Companies that appoint a DPO must let them act independently; i.e. a DPO cannot receive orders from the management. A DPO may be an existing employee, or a new hire. Smaller companies can ‘share’ a DPO.
A DPO should have expert knowledge of data protection laws and practices. Particular education or mandatory credentials have not been specified in the GDPR, but evidently a DPO must be able to carry out their tasks. Failure to appoint a DPO can carry fines of up to EUR 10 million or 2 percent of a company’s global turnover, whichever is higher.
Tasks of a DPO
The tasks of a Data Protection officer, as per Article 39, are to:
- provide information and advice to the controller or the processor and their employees of their obligations
- monitor compliance with the GDPR and other privacy regulations
- raise awareness and train staff regarding compliance
- provide advice regarding data protection impact assessments
- cooperate with the supervisory authority
- serve as a contact point in a company for the authority
75 Thousand New DPOs
Almost half of companies are planning to appoint their current head of privacy department as their DPO. Most companies are still waiting to decide on their course of action since much is still unknown. The Article 29 Working Party is set to release further guidelines on the role of the data protection officer by the end of this year.
Regardless, the IAPP have conducted a study based on the available statistics from Eurostat, taking only large companies into account. Therefore, they have certainly underestimated the requirements for DPOs, since plenty of smaller companies will have to appoint one as well.
According to their estimate, roughly 12 thousand private sector enterprises will require a DPO. Their estimate was that all IT enterprises would require one, as well as half of accounting, transportation, accommodation, and professional, scientific, and technical activities companies. To that number, they added a DPO for each of the financial institutions (7,226) and insurance enterprises (535).
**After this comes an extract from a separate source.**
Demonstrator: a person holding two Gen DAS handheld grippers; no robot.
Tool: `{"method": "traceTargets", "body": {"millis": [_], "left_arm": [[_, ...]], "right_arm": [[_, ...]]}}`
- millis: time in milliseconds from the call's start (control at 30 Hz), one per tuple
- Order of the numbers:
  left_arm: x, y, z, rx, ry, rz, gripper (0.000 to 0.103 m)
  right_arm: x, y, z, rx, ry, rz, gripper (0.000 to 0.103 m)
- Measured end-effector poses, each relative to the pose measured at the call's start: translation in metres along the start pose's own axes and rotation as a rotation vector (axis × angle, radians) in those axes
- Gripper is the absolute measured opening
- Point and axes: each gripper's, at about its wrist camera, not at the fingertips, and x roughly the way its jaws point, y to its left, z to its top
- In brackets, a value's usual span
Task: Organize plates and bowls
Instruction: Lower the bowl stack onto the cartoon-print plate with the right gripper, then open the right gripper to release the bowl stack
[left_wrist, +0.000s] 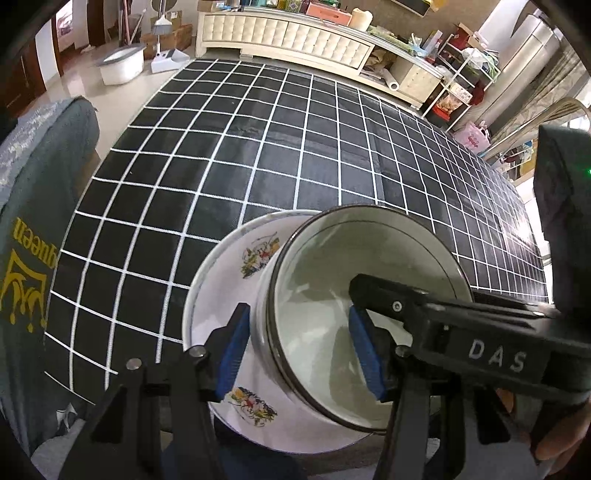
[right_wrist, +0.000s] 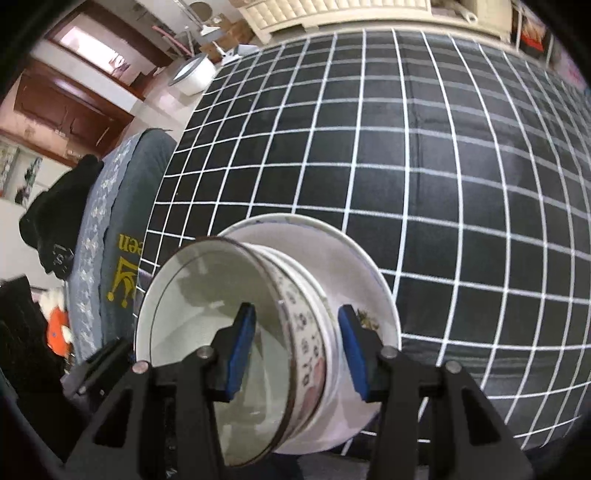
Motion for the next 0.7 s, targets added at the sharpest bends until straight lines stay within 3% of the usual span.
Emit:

Furthermore, a DPO is a requirement for every public body. An estimated 19,000 public agencies will require at least 4,000 DPOs, and that is if they decide to share them.
The US is expected to require 9,000 DPOs, with China following suit with 7,500. Switzerland and Russia will require half that number. Turkey will require about 2,000, with Norway and Japan 300 less.
All this adds up to a huge amount – 75,000 worldwide and 28,000 in the EU and the US alone.
The IAPP has conducted an opinion poll which found out that fewer than 10 percent of all companies plan on hiring someone new or outsourcing the position. 40 percent plan on appointing someone from their organization, with a further 50 percent claiming they would train one.
But these figures represent companies well-versed in privacy issues (members of the IAPP) and are not a representative sample.
Of course, there will not be 75 thousand new hires, as companies will appoint their current privacy experts as DPOs, and smaller enterprises will share (outsource) them. However, our estimate is that we can expect a surge in demand for DPOs, and that worldwide, we are looking at 30,000 new DPO vacancies.
This effect will be particularly prominent in companies from outside the EU that are not used to dealing with such stringent privacy regulations, but will be required to before 25 May 2018, if they wish to operate within the EU.
The current state of affairs regarding DPOs is still very uncertain. Most companies are waiting for the authorities to develop their own guidelines, and then they will act correspondingly.
What is certain is that we will see plenty of new DPOs and that a large number of companies will be affected. This might not be bad after all, as the companies that invest in a DPO will enjoy better data security and safety, while also saving money by avoiding potential fines.